The research team members — based at U of M mechanical engineering professor Michael McAlpine’s lab — think their work could result in relatively low-cost OLED displays. The advance could potentially aid the creation of medtech wearables and a host of other devices that rely on digital displays.
OLED display technology converts electricity into light using an organic material layer. They’re popular because they are lightweight, power-efficient, thin and flexible, with a wide viewing angle and high contrast ratio.
“OLED displays are usually produced in big, expensive, ultra-clean fabrication facilities,” McAlpine said in a news release. “We wanted to see if we could basically condense all of that down and print an OLED display on our table-top 3D printer, which was custom built and costs about the same as a Tesla Model S.”
The research was published in January in the American Association for the Advancement of Science’s peer-reviewed Science Advances journal. McAlpine is the study’s senior author; the study’s first author is Ruitao Su, a 2020 U of M mechanical engineering Ph.D. graduate who is now a postdoctoral researcher at MIT.
The University of Minnesota researchers in the past found it challenging to 3D print OLEDs with uniform light-emitting layers. They say other research groups partially printed displays, but they still needed spin-coating or thermal evaporation to deposit certain components to create functional devices.

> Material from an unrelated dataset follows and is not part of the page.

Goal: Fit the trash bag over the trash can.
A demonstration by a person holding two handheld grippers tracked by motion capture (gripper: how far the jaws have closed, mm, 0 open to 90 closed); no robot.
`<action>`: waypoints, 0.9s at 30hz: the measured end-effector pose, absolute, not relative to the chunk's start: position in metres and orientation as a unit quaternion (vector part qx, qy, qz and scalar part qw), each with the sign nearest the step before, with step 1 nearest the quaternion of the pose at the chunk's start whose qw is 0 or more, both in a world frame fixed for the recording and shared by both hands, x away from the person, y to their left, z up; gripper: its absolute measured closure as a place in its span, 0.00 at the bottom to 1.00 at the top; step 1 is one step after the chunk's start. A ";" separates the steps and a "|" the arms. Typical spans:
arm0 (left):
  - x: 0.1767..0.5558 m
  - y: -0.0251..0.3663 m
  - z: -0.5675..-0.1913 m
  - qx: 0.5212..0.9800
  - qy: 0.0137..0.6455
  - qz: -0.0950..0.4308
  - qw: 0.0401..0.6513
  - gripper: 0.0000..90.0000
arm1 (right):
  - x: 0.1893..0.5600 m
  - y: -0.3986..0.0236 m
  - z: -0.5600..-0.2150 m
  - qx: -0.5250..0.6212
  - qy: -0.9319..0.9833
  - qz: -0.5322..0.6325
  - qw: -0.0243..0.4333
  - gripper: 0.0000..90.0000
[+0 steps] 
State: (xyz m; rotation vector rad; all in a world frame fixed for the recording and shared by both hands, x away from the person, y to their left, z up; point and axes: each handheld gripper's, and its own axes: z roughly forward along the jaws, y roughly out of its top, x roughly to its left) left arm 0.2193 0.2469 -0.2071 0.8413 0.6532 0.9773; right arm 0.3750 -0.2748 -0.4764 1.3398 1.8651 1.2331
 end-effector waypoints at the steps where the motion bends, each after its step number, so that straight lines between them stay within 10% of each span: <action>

The U of M team says they got around the problem by combining two different printing modes to fully create the six device layers that made up the OLED. Extrusion printing created the electrodes, interconnects, insulation and encapsulation; the same 3D printer at room temperature used spray printing to create the active layers.
Their method created a 1.5-by-1.5-in. display prototype with 64 pixels that each worked and displayed light.
“I thought I would get something, but maybe not a fully working display,” Su said. “But then it turns out all the pixels were working, and I can display the text I designed. My first reaction was, ‘It is real!’ I was not able to sleep the whole night.”
The 3D-printed display was also flexible, according to Su. That means it could be packaged in an encapsulating material and used for a wide variety of applications.
“The device exhibited a relatively stable emission over the 2,000 bending cycles, suggesting that fully 3D-printed OLEDs can potentially be used for important applications in soft electronics and wearable devices,” Su said.
The next challenge is to 3D print OLED displays that are higher resolution with improved brightness.
“The nice part about our research is that the manufacturing is all built-in, so we’re not talking 20 years out with some ‘pie-in-the-sky’ vision,” McAlpine said. “This is something that we actually manufactured in the lab, and it is not hard to imagine that you could translate this to printing all kinds of displays ourselves at home or on the go within just a few years, on a small portable printer.”
The University of Minnesota team also included Xia Ouyang, a postdoctoral researcher; Sung Hyun Park, who is now a senior researcher at Korea Institute of Industrial Technology; and Song Ih Ahn, who is now an assistant professor of mechanical engineering at Pusan National University in Korea.
The NIH’s National Institute of Biomedical Imaging and Bioengineering was the primary funder, with additional support from Boeing and the state of Minnesota’s Minnesota Discovery, Research, and InnoVation Economy (MnDRIVE) initiative.